MANILA/TOKYO (Reuters) - As the world reels from a flood of cheap Chinese steel, other countries including Japan and South Korea are selling products overseas at prices as much as a third lower than in their home markets, according to industry data and officials.
The underpricing by the world’s second and third biggest steel exporting countries underscores the pressure facing steelmakers around the globe as the industry grapples with chronic oversupply and sluggish demand.
India’s Tata Steel has blamed a flood of cheap steel imports for a decision to pull out of Britain, putting 15,000 jobs at risk, while one of Australia’s only two steelmakers, Arrium Ltd, has been placed in administration, a form of bankruptcy.
Top producer China has taken much of the blame for plant closures, but other steelmakers are similarly fighting to stay in business.
Japanese companies are selling steel overseas cheaper than in the domestic market partly to compete with China, said an official at a Japanese steel producer, declining to be named because he didn’t want to discuss pricing strategies publicly.
The price is also higher locally to cover the “extras” that steelmakers provide clients such as specific delivery times and services including product quality that make it easier for customers to process them, the producer said.
“That’s something many foreign makers cannot offer,” he said.
H-beam, used in construction, is sold in Tokyo at 69,000 yen ($629) a tonne and is exported at $470 a tonne, free-on-board, according to data from Japanese and Chinese agencies that track the prices.
South Korean hot-rolled steel plate was exported at $522 a tonne on average last year, less than the domestic price of $581 a tonne, according to Korea Iron & Steel Association data.
“As far as the importing country is concerned, it is nothing but dumping from these countries,” said Seshagiri Rao, joint managing director at India’s JSW Steel Ltd.
Japan and South Korea export steel at prices that are 35 percent lower than their domestic prices, said Rao.
“If they are making money in the domestic market, by exporting, as long as they’re able to recover some contribution towards their fixed cost, they’re pushing volume,” he said.

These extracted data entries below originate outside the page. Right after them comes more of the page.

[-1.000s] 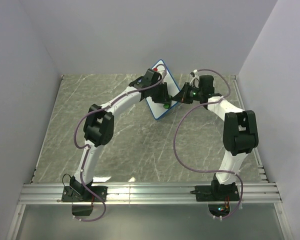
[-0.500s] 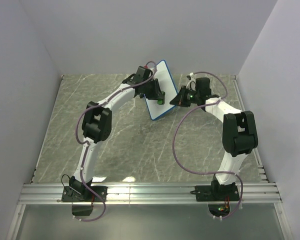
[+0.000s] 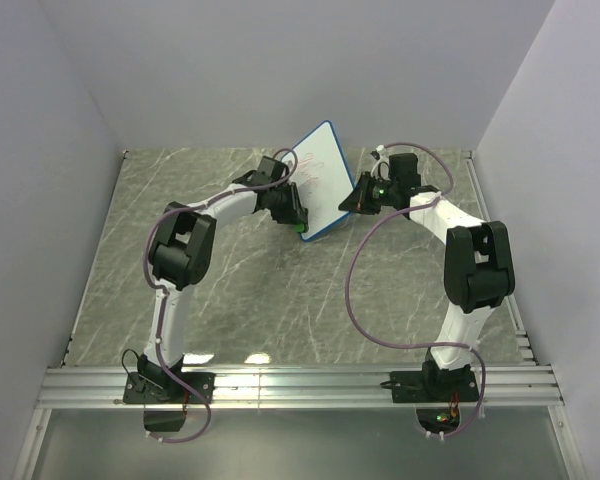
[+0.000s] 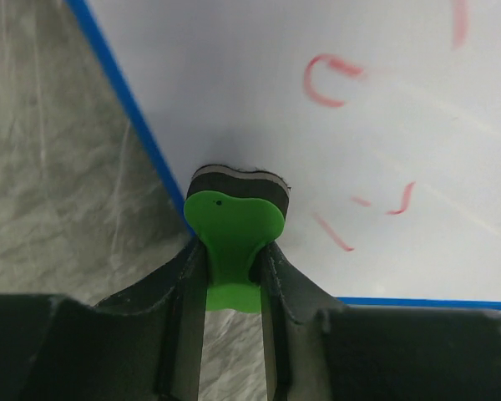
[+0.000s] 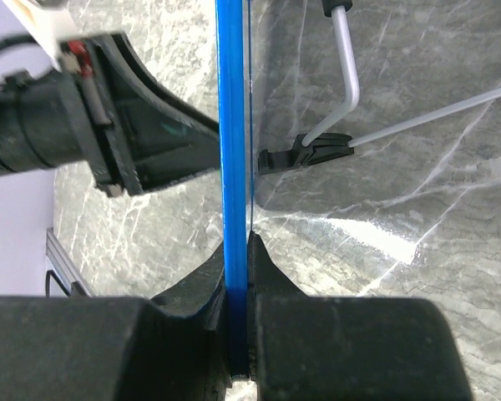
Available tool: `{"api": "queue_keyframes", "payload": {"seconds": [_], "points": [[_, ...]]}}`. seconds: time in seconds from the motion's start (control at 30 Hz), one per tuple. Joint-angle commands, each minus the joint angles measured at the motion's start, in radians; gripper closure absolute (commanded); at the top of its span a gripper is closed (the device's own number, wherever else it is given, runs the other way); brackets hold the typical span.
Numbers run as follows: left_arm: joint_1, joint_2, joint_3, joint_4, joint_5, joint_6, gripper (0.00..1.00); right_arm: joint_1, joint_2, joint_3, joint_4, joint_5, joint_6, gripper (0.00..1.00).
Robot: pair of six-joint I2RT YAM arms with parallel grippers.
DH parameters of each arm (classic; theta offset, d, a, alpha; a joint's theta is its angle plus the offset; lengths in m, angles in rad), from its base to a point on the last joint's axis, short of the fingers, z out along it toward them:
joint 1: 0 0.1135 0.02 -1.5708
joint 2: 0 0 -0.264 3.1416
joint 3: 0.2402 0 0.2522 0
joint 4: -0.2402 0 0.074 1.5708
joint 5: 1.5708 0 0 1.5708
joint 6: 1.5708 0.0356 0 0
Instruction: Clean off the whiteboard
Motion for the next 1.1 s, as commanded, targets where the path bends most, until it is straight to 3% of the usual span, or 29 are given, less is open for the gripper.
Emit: {"api": "queue_keyframes", "payload": {"seconds": [0.0, 0.13, 0.4, 0.93, 1.07], "points": [[-0.03, -0.006, -0.082, -0.013, -0.006, 0.016, 1.0, 0.062, 0.043, -0.001, -0.17, -0.027, 0.009, 1.0], [-0.046, -0.001, -0.048, -0.014, 0.007, 0.02, 1.0, 0.064, 0.041, -0.005, -0.157, -0.032, 0.02, 1.0], [-0.091, 0.052, 0.159, -0.05, 0.072, -0.01, 1.0, 0.064, 0.035, -0.017, -0.168, -0.028, 0.009, 1.0], [-0.126, 0.002, 0.176, 0.193, 0.292, -0.151, 1.0, 0.065, 0.043, -0.018, -0.17, -0.038, 0.009, 1.0], [-0.128, 0.015, 0.208, 0.171, 0.264, -0.151, 1.0, 0.065, 0.038, -0.015, -0.177, -0.038, 0.005, 1.0]]}}
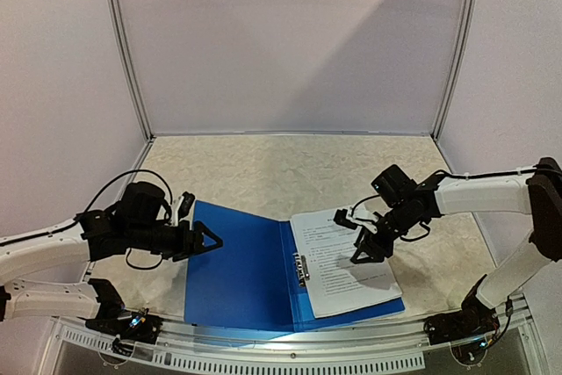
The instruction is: Put the files into the folder
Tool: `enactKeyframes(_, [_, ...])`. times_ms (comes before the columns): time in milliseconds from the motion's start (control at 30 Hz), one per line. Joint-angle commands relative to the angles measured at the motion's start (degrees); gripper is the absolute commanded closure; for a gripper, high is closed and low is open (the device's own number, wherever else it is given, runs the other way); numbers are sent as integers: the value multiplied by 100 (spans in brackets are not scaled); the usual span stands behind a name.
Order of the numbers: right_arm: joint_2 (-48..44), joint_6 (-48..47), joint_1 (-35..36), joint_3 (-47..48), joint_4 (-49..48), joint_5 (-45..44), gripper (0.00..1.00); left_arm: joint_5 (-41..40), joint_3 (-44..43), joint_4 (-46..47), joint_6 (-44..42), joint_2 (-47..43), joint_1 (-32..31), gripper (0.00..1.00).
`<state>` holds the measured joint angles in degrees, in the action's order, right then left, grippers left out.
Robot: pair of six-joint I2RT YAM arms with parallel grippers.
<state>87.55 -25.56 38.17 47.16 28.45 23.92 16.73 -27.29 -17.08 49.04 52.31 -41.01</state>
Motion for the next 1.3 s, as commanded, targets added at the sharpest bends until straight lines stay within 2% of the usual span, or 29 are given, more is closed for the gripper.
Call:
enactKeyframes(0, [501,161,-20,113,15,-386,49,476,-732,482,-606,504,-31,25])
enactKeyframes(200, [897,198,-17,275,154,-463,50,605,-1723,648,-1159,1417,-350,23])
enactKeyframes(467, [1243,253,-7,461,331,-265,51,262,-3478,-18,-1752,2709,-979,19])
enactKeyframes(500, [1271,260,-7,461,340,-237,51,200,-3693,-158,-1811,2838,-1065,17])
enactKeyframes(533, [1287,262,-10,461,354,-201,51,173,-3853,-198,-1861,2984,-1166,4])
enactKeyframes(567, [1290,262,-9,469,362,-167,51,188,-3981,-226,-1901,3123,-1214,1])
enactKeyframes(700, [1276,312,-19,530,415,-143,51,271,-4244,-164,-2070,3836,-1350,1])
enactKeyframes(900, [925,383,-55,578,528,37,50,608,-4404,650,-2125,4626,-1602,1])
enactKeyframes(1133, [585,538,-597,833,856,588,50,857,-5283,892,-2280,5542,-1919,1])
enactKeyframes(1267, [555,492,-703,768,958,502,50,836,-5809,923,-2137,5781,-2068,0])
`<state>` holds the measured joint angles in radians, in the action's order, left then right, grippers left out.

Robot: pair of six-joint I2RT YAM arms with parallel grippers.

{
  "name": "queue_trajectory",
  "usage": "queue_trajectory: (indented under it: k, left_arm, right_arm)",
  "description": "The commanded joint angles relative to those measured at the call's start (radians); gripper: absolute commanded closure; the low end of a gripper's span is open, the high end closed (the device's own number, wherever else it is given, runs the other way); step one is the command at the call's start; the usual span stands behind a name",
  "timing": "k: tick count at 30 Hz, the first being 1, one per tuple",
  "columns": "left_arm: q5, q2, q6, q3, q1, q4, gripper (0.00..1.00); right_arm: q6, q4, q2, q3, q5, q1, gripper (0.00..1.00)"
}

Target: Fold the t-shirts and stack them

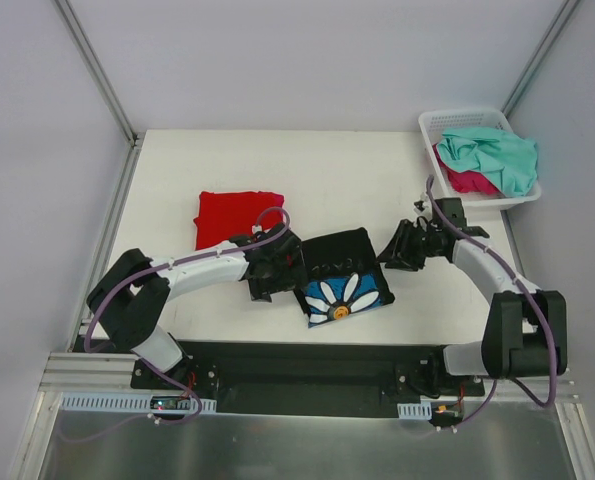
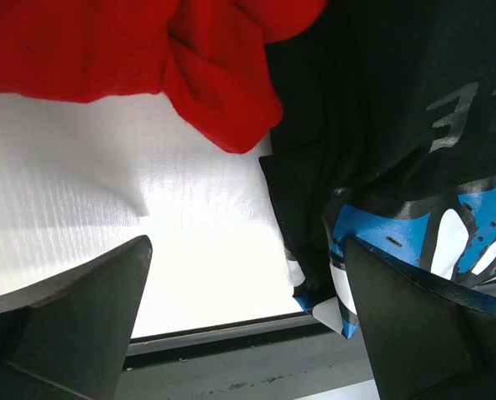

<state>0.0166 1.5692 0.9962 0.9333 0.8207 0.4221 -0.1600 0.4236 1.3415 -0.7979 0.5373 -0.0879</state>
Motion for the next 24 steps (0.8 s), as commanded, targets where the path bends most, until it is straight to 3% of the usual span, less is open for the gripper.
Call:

Countries, responding to rising imports and complaints from local producers, are imposing protections and raising objections through international channels.
India in February set a floor price for imports of steel products to deter exporters from undercutting domestic mills, having seen imports from Japan and South Korea jump by almost half in April-February.
Japan has told India it will object to India’s minimum import price and a safeguard duty on imports of some steel products at a World Trade Organisation council meeting on Friday, according to an Indian government letter seen by Reuters.
“By doing so, we want to prevent other countries from following India’s step,” which violates WTO rules, a Japanese government source told Reuters.
Tokyo is asking the United States, the European Union and Taiwan to support its proposal, he added.
India has also started investigations into possible dumping of cheap steel products into the country by six nations including China, Japan and South Korea following complaints from companies such as JSW.
In Australia, Federal Industry Minister Christopher Pyne said the government had applied 41 anti-dumping measures to imported steel products in recent times, including 13 for China and eight for South Korea.
On Thursday, China scrapped some export subsidies on a range of products, including some specialty steel goods, in an effort to reduce trade frictions with the United States.
POLITICAL, EMOTIONAL INDUSTRY
Japan and South Korea sell more than 40 percent of their steel output overseas, most of it to Asia. Last year, the two countries shipped a combined 75 million tonnes versus 112 million tonnes from China.
Top Korean steelmaker POSCO, the world’s fifth-largest, declined to comment on pricing of exports.
“It is true that Japanese and South Korean steel companies are underpricing some of their steel exports,” said Li Xinchuang, vice-secretary general of the China Iron and Steel Association.
Li dismissed claims Chinese steel companies were doing the same.
But critics say China’s tax rebate system which allows steel exporters to claim refunds by adding even minute amounts of alloys has enabled China, already ahead of competition with cheap labor, to undercut rivals overseas.
“We’ve been forced to be in an unfair competition,” said the Japanese steel producer.
“Steel is such a political and emotional industry all around the world and as such I think that there will always be instances at the margin where various forms of assistance or incentive become available to it, whether short or long term, explicit or implicit,” said Matthew Watkins, principal consultant at CRU in London.